Back to Issue Twenty.

A Conversation with Aziza Barnes

BY LYNN HUYNH

 

jAziza Barnes is blk & alive. Born in Los Angeles, Aziza currently lives in Oxford, Mississippi. Aziza’s first chapbook, me Aunt Jemima and the nailgun, was the first winner of the Exploding Pinecone Prize from Button Poetry, and Barnes’ first full length collection of poems, i be but i ain’t, is the winner of the 2015 Pamet River Prize with YesYes Books.

j

First thing’s first: for our readers who haven’t yet picked up i be, but i ain’t, can you give a tweet-length description of the book?

AB: bugs burbon bugs sex bugs mutt confederate soilders mutt bugs cystitc ovaries bugs richard pryor bugs mutt mutt mutt mutt mutt (I don’t tweet)

 

In what way did you most surprise yourself while writing i be, but i ain’t?

AB: I think my major surprise was how malleable the book felt. There was a whole section of poems about Dreyxia (a myth on underwater group of pregnant slaves, thrown over in the Middle Passage), that I took out & filled with these poems about living in Mississippi. I think I was surprised the book & I weren’t separate— it wasn’t me & my project—as I lived, the book lived. I’d always treated my writing from the stand point that I was above it somehow, the arbiter somehow. But nah. That shit just reads me & commands me to do better, exposes my fuckery.

Another surprise was how personal it got. There are many poems about my own body, about how I want to alter my body/about the decay of my body. In writing them, they didn’t feel revealing but now that the book is in the world, there’s something very permanent in feeling about talking about my breasts, my ovaries, how my body is gendered & misgendered & mishandled in spaces.
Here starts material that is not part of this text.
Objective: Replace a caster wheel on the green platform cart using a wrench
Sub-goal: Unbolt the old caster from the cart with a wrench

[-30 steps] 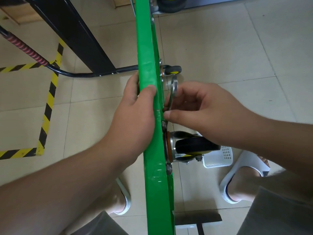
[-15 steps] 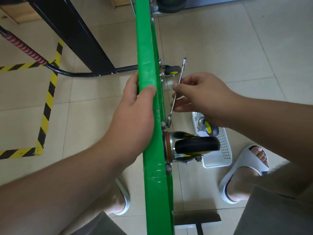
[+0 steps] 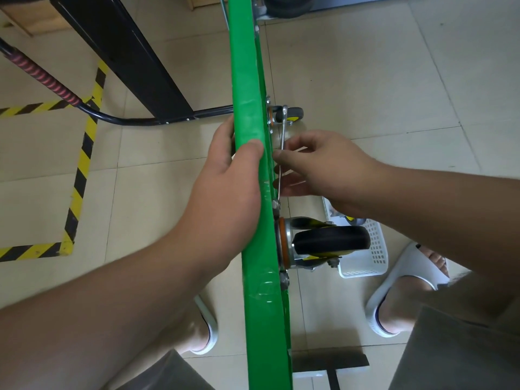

I didn’t fully understand what all “mutt” would mean to me. That “mutt” is really a haven for me to be queer, blk, & not dead. I tried to give myself & that character distance, but I was shook by how myself my book is.

 

What impressed me most about the book was the power and honesty of the language, as well as the demonstrated connection between language and community. Literature has always retained an elitist sense of “sophistication,” reserved for people of privilege— more often than not, people who are white. From “Who dat” to “What had happened was,” you integrate slang into poetry, language against which formal literature tends to speak. You do this so beautifully and powerfully. Were you conscious of the bridge you created between the two worlds? I should certainly hope this is the direction that poetry is heading, but how do you think it will impact the future of poetry and literature?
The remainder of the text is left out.